One concern from the commissioner is that there are no restrictions on how political parties use that information because they are not included under the province's Freedom of Information and Protection of Privacy Act.
"On P.E.I., political parties and campaign teams are not legally required to protect the personal information they collect, nor is their handling of personal information subject to review by an independent body."
'Digital' scrutineer
In its submission to the commissioner, Elections P.E.I. said it is "well established" that political parties retain the information they get from Elections P.E.I. and merge it with their own membership lists.

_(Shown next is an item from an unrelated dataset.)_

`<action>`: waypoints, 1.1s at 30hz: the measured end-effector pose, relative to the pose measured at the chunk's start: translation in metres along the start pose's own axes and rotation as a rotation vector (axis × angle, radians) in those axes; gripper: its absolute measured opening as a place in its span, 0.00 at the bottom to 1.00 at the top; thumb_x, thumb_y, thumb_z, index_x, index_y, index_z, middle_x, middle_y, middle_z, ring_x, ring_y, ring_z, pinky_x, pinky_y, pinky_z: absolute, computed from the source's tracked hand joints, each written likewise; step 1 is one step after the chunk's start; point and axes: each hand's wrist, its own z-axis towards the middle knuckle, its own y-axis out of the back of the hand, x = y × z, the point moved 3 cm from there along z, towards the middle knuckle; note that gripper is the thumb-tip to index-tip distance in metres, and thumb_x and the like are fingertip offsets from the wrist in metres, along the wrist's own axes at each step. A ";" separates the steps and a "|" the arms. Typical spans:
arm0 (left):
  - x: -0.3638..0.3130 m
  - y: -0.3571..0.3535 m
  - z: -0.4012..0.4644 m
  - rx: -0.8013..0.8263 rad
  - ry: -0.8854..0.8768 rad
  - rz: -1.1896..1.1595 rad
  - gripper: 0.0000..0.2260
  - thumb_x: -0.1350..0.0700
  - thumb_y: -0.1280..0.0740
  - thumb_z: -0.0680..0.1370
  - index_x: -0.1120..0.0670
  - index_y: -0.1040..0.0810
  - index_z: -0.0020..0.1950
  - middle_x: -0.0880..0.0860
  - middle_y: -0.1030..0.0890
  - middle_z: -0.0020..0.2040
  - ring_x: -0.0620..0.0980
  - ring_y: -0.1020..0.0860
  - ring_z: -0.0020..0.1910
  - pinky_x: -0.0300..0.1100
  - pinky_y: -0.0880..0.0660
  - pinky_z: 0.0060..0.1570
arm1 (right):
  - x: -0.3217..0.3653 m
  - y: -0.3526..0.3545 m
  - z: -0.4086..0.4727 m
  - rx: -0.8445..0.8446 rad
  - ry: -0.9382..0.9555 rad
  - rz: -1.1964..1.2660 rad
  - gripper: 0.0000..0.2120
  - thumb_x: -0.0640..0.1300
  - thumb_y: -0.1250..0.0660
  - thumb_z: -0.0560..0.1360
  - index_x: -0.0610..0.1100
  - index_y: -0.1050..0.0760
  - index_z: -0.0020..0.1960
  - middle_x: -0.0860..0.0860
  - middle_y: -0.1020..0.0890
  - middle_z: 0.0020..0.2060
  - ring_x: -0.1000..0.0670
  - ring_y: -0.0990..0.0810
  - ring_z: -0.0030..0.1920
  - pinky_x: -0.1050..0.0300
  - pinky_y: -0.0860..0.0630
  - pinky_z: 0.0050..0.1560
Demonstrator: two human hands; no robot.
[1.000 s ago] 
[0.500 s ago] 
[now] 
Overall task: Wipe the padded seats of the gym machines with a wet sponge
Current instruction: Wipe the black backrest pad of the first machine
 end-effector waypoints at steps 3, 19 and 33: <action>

The agency said because neither it nor the privacy commissioner has the authority to investigate how parties use the information, "there is no way to determine the use of the information provided."
Tim Garrity of Elections P.E.I. told CBC the practice of providing parties with real-time information on who has voted started before he became P.E.I.'s chief electoral officer.
He said the practice "evolved" from prior practices which included providing information on who was voting at individual polling locations to scrutineers, who are party volunteers allowed to be at each polling station to oversee the vote.
"We felt… that this was just an evolution of that process, of really a digital scrutineer," said Garrity, allowing for parties to maintain up-to-date voter lists without having to have volunteers at each polling location.
"We will absolutely respect the privacy commissioner's report and her findings, and we will cease to give out the information that she says we should not be giving out for this election," he said.
Rose said Elections P.E.I. was "helpful and cooperative" throughout her investigation.
She wrote that if government should choose to amend the Election Act to allow political parties to once again receive information on who's voting on election day, special attention should be paid "to the security measures to be put in place to protect this sensitive personal information."
Rose said Islanders should ultimately decide for themselves "whether they want political parties to keep, in their databases, information regarding who has voted, possibly accumulated from election to election."